Stored items from a collection
▬▬▬

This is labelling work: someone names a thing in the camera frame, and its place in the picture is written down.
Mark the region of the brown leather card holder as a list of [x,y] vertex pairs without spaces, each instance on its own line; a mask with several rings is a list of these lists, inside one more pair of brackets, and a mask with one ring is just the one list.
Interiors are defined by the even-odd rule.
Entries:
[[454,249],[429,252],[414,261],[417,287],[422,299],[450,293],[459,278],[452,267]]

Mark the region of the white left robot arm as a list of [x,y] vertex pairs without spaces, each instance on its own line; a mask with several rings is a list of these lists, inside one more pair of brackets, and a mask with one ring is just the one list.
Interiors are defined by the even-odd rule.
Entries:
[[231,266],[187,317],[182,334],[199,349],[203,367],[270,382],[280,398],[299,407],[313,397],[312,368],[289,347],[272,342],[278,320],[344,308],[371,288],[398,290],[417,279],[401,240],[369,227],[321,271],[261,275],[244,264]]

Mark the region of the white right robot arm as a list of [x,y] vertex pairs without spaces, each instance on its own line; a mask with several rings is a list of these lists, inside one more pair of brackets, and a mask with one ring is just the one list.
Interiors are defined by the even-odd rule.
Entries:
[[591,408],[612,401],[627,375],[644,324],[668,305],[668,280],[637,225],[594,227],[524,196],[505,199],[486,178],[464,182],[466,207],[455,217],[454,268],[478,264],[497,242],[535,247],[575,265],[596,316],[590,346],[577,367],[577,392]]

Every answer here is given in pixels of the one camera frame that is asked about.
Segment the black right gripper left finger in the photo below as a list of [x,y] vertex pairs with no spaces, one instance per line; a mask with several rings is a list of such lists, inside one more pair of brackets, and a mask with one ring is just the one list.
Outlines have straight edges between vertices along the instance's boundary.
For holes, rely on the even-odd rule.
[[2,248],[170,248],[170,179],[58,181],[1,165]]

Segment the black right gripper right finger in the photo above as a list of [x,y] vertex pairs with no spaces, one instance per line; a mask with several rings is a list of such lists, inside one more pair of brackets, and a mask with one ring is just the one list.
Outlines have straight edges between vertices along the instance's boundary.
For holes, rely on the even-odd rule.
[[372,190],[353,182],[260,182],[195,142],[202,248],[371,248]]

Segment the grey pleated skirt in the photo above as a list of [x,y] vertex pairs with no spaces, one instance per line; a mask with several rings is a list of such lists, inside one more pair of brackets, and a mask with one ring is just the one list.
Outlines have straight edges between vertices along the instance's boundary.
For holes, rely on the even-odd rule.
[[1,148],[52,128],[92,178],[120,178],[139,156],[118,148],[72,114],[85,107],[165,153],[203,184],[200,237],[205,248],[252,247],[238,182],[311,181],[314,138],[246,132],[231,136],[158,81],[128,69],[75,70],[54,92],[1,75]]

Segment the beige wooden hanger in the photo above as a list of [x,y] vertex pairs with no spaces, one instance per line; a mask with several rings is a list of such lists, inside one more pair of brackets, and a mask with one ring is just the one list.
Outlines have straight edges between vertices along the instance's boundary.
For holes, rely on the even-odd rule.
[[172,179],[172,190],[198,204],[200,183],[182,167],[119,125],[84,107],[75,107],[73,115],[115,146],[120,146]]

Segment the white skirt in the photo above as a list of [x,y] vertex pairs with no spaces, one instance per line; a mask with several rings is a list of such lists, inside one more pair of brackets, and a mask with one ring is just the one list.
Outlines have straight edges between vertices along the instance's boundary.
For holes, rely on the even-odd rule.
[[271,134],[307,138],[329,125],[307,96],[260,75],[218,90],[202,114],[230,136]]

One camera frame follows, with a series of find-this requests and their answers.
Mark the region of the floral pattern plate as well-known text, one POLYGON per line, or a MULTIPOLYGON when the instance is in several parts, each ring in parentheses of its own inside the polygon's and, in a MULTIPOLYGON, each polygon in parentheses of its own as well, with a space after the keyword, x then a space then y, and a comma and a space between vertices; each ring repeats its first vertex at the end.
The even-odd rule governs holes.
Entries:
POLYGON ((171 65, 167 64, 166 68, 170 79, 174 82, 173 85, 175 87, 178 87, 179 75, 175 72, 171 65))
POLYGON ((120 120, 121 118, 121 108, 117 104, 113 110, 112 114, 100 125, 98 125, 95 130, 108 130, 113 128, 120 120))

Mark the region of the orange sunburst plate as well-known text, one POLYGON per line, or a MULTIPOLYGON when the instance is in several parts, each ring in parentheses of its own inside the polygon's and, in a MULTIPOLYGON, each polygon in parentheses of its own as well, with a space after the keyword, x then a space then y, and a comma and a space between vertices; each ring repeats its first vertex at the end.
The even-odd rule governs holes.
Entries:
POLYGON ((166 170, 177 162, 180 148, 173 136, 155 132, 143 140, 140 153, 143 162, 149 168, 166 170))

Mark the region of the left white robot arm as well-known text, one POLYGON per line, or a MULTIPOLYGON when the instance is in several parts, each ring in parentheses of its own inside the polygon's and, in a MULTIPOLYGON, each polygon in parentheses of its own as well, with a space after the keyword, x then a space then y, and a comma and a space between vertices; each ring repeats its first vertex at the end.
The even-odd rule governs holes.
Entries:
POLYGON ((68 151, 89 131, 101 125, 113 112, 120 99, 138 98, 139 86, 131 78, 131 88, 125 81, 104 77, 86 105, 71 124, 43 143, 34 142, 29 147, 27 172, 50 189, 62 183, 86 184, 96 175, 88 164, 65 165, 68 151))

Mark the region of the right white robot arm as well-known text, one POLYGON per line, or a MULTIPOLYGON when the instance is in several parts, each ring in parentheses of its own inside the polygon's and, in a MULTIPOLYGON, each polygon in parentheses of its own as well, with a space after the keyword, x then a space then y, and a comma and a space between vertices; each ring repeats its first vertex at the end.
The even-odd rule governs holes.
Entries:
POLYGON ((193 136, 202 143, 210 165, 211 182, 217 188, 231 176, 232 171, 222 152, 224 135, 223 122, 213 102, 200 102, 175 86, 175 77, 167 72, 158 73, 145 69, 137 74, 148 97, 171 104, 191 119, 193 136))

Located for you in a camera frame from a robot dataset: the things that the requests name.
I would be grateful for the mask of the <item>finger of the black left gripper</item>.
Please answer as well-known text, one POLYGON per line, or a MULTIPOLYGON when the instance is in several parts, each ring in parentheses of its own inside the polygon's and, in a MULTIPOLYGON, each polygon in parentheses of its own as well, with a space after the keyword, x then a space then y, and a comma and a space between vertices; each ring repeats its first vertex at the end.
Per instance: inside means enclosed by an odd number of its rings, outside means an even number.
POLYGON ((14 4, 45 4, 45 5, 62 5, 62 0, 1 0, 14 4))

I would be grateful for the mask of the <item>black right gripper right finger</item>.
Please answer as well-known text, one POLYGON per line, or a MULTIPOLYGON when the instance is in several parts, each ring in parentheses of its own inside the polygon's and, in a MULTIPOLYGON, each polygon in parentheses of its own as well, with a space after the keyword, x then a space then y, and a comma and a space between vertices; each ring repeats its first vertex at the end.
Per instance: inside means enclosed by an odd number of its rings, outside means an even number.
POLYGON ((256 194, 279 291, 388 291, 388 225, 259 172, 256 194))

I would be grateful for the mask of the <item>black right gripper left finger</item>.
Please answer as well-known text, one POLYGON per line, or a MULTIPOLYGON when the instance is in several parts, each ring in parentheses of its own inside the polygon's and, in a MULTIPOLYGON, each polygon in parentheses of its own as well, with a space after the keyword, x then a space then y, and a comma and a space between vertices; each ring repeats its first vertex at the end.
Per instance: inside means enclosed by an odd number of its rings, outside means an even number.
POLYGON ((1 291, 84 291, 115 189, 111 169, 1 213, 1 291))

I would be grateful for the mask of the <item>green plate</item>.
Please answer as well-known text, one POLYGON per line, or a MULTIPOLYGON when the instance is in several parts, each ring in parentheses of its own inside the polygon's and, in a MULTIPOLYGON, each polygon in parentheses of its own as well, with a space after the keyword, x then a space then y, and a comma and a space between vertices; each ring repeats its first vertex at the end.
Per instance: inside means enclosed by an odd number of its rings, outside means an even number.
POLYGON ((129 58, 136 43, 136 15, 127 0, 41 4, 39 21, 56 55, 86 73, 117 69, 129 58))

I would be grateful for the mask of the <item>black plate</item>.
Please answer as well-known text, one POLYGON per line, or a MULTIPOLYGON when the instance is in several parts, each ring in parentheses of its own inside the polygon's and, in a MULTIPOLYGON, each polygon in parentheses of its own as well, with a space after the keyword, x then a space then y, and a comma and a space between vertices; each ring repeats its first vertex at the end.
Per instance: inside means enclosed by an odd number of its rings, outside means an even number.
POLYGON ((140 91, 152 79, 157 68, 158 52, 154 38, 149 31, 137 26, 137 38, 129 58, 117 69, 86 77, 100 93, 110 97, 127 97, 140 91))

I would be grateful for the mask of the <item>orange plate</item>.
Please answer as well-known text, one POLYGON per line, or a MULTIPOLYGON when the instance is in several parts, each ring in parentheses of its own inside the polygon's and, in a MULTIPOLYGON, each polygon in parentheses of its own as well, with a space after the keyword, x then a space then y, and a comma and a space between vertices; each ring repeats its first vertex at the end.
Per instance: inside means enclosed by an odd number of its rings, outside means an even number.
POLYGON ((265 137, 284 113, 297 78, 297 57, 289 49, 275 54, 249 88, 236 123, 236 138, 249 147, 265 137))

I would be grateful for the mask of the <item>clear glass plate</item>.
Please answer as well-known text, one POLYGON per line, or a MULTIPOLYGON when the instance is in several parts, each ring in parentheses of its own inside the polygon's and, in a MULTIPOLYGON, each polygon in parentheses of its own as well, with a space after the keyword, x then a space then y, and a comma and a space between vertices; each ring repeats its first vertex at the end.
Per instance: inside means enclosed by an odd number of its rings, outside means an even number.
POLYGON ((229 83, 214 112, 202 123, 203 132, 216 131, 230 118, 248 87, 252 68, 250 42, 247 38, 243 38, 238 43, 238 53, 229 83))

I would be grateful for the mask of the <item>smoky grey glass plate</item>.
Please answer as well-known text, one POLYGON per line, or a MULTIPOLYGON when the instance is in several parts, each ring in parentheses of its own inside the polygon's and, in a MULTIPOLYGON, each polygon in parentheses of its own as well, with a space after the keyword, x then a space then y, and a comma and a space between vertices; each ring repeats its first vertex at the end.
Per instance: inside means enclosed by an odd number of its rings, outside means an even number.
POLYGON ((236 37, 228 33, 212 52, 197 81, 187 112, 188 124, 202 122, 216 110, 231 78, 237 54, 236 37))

▬▬▬

When the line with "I would be grateful for the mask of the <item>green" is reached in the data above, start copying there, and copy each line exactly until the line with "I would be grateful for the mask of the <item>orange" has been copied; copy nothing else.

### Expected answer
I would be grateful for the mask of the <item>green plate</item>.
Please answer as well-known text, one POLYGON per line, or a MULTIPOLYGON when the instance is in several parts, each ring in parentheses of its own inside the polygon's and, in a MULTIPOLYGON, each polygon in parentheses of its own as well, with a space after the keyword, x then a space then y, and a comma and a space between vertices; each ring repeats its first vertex at the end.
Per instance: inside means enclosed by an odd number of its rings, outside means an even number.
POLYGON ((129 58, 136 43, 136 15, 127 0, 41 4, 39 21, 56 55, 86 73, 117 69, 129 58))

I would be grateful for the mask of the <item>black plate</item>.
Please answer as well-known text, one POLYGON per line, or a MULTIPOLYGON when the instance is in several parts, each ring in parentheses of its own inside the polygon's and, in a MULTIPOLYGON, each polygon in parentheses of its own as well, with a space after the keyword, x then a space then y, and a comma and a space between vertices; each ring repeats its first vertex at the end.
Per instance: inside means enclosed by an odd number of its rings, outside means an even number.
POLYGON ((140 91, 152 79, 157 68, 158 52, 154 38, 149 31, 137 26, 137 38, 129 58, 117 69, 86 77, 100 93, 110 97, 127 97, 140 91))

I would be grateful for the mask of the <item>orange plate</item>.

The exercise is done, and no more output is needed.